# things that make you go Hmm.



## curt8403 (Dec 27, 2007)

Why is it that when we send something by Car it is called a Shipment, but when it is sent by Ship, it is called Cargo.

or

Why do we drive on a parkway, and park on a driveway?


----------



## tcusta00 (Dec 31, 2007)

And this needed a thread because...


----------



## Nick (Apr 23, 2002)

Because emerging minds need to know these things.


----------



## Mavrick (Feb 1, 2006)

And why do you have to pay a toll on some Freeways shouldn't a Freeway be Free?


----------



## dmspen (Dec 1, 2006)

and when you get home your car turns into a driveway.

I already have a driveway. I don't want another one.


----------



## Stuart Sweet (Jun 19, 2006)

Did you ever notice that everyone makes fun of Gallagher and yet his comedy never ... really ... goes ... away?


----------



## curt8403 (Dec 27, 2007)

Stuart Sweet said:


> Did you ever notice that everyone makes fun of Gallagher and yet his comedy never ... really ... goes ... away?


that might be because smashing watermelons with a big mallet is a universal item of humor, and yet people make fun of it because they do not understand it. I on the other hand understand that it makes an awful mess


----------



## curt8403 (Dec 27, 2007)

I am very sad today, George Carlin died yesterday


----------



## Richard King (Mar 25, 2002)

Tis better to smash watermelons than pumpkins.


----------



## curt8403 (Dec 27, 2007)

Richard King said:


> Tis better to smash watermelons than pumpkins.


Smashing Pumpkins? that is a music group, or an event at Roloff Farms


----------



## Sirshagg (Dec 30, 2006)

curt8403 said:


> Smashing Pumpkins? that is a music group, or an event at Roloff Farms


I wonder if they ever met gallagher?


----------



## curt8403 (Dec 27, 2007)

Sirshagg said:


> I wonder if they ever met gallagher?


I wonder if gallagher ever played Roloff Farms?


----------



## Nick (Apr 23, 2002)

I don't know why, but I never visited Berry's Knott Farm. :shrug:

(The power's out, so I'm typing in the dark.)


----------



## curt8403 (Dec 27, 2007)

Nick said:


> I don't know why, but I never visited Berry's Knott Farm. :shrug:
> 
> (The power's out, so I'm typing in the dark.)


Must be due to the fact that Knots are not that popular. or should it be Nots are knot popular.

double knot seven is nut a good secret agent,


----------



## Sirshagg (Dec 30, 2006)

Nick said:


> I don't know why, but I never visited Berry's Knott Farm. :shrug:
> 
> (The power's out, so I'm typing in the dark.)


Knotts Berry farm was fun as a kid but got rather dull the older I got.


----------



## curt8403 (Dec 27, 2007)

Sirshagg said:


> Knotts Berry farm was fun as a kid but got rather dull the older I got.
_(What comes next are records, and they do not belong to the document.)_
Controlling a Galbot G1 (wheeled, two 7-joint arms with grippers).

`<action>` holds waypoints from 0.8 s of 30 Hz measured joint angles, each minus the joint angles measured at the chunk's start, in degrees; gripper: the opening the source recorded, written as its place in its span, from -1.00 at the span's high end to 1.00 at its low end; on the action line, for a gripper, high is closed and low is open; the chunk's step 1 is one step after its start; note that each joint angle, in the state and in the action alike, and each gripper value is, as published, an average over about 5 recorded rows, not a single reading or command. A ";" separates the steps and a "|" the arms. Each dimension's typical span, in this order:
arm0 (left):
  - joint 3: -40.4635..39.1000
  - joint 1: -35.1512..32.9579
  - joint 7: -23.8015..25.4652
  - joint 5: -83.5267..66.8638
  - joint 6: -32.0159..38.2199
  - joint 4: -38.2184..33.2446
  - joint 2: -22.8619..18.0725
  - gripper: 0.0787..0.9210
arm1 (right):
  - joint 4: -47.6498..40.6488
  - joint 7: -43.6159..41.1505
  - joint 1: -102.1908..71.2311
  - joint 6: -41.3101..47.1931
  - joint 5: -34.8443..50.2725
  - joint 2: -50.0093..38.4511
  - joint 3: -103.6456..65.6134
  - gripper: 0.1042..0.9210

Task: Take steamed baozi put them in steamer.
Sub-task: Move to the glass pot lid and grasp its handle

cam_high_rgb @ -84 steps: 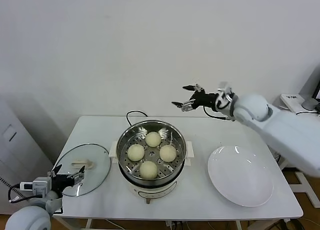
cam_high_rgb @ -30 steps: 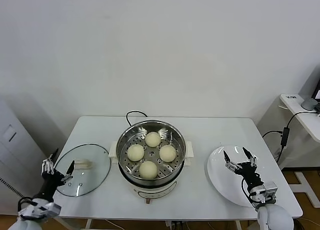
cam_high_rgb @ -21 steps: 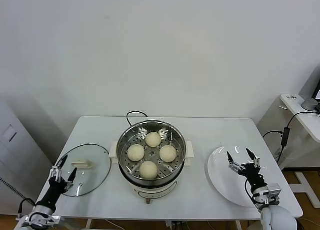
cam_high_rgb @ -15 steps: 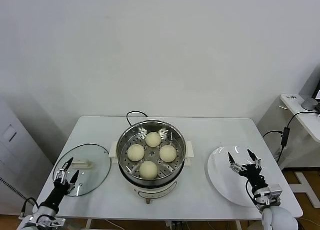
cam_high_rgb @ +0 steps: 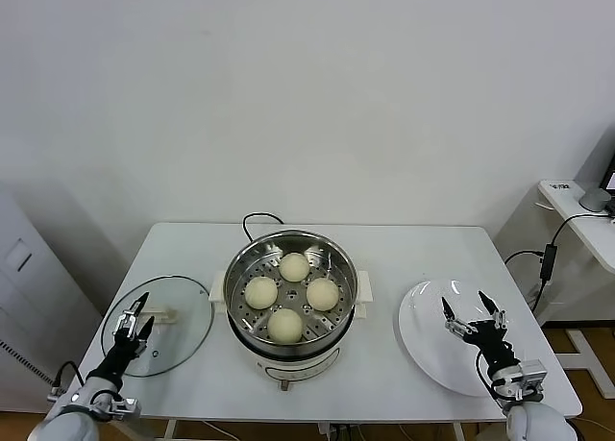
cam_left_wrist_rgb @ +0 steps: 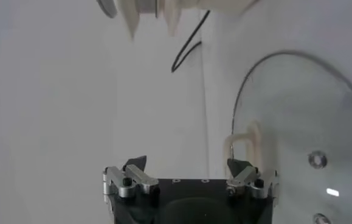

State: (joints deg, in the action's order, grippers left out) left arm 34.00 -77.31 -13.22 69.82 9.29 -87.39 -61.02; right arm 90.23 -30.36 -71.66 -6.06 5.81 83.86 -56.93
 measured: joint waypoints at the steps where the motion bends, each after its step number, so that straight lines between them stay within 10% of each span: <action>1: -0.08 0.41 0.10 0.28 0.01 0.48 -0.12 -0.77 | 0.00 -0.02 -0.02 -0.02 0.02 0.01 -0.07 -0.76; 16: -0.87 6.28 -0.14 2.97 -0.18 6.89 -2.07 -0.76 | 0.01 -0.47 -0.77 -0.76 0.05 0.37 -0.62 -0.76; 24: -1.13 7.04 -0.10 2.75 0.04 7.98 -2.59 -0.30 | -0.33 -0.62 -0.77 -1.02 0.02 0.39 -0.99 -0.76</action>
State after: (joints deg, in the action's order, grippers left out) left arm 32.87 -70.27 -13.32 72.56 9.33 -79.42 -63.62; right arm 89.91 -30.98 -72.44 -7.09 5.83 84.25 -57.92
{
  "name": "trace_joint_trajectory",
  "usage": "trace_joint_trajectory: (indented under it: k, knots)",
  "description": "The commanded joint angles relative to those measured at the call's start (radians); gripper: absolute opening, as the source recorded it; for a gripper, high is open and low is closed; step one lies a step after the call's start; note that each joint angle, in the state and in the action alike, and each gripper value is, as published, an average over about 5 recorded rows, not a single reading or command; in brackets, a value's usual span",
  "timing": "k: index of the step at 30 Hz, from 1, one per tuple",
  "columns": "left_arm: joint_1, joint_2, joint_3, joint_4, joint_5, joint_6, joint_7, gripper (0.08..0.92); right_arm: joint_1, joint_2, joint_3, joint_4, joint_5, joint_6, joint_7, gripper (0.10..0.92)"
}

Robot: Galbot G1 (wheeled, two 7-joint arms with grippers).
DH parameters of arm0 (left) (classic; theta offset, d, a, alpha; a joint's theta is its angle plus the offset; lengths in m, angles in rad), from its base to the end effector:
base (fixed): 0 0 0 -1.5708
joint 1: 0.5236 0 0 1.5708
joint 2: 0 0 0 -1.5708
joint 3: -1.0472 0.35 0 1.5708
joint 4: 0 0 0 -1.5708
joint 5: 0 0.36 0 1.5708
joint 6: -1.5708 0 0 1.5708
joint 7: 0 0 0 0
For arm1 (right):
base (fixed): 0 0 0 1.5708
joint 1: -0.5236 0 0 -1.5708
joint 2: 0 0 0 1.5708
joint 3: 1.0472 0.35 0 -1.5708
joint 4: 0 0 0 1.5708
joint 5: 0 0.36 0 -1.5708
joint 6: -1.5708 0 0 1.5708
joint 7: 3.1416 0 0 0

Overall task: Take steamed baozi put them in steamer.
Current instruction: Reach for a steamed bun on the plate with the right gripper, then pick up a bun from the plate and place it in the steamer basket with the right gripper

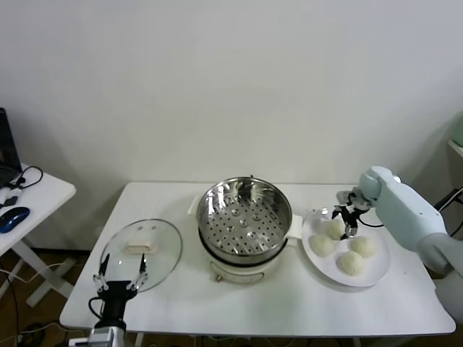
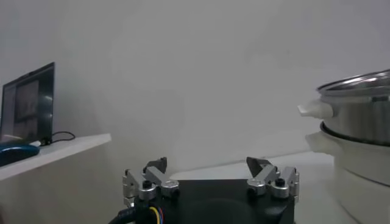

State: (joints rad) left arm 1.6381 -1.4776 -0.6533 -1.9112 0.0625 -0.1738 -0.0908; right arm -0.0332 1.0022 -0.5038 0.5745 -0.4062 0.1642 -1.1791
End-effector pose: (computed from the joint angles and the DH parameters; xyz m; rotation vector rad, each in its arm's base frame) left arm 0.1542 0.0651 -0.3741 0.2134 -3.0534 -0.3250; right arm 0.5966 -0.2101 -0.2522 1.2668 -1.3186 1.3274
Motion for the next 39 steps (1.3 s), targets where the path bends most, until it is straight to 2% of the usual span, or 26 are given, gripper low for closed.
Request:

yes but Berry's Knot farm is just a bunch of trees


----------



## curt8403 (Dec 27, 2007)

a slice of buttered bread will always land butter side down, RIGHT?

A cat always lands on it's feet, Right??


What happens if you attach a slice of bread to the back of a cat, butter side up, then drop the cat ??


----------



## Sirshagg (Dec 30, 2006)

curt8403 said:


> a slice of buttered bread will always land butter side down, RIGHT?
> 
> A cat always lands on it's feet, Right??
> 
> What happens if you attach a slice of bread to the back of a cat, butter side up, then drop the cat ??


Add another piece on his tummy and ya got a grilled cat sandwich.


----------



## dbconsultant (Sep 13, 2005)

Sirshagg said:


> Add another piece on his tummy and ya got a grilled cat sandwich.


That'll give you a furball!:hurah:


----------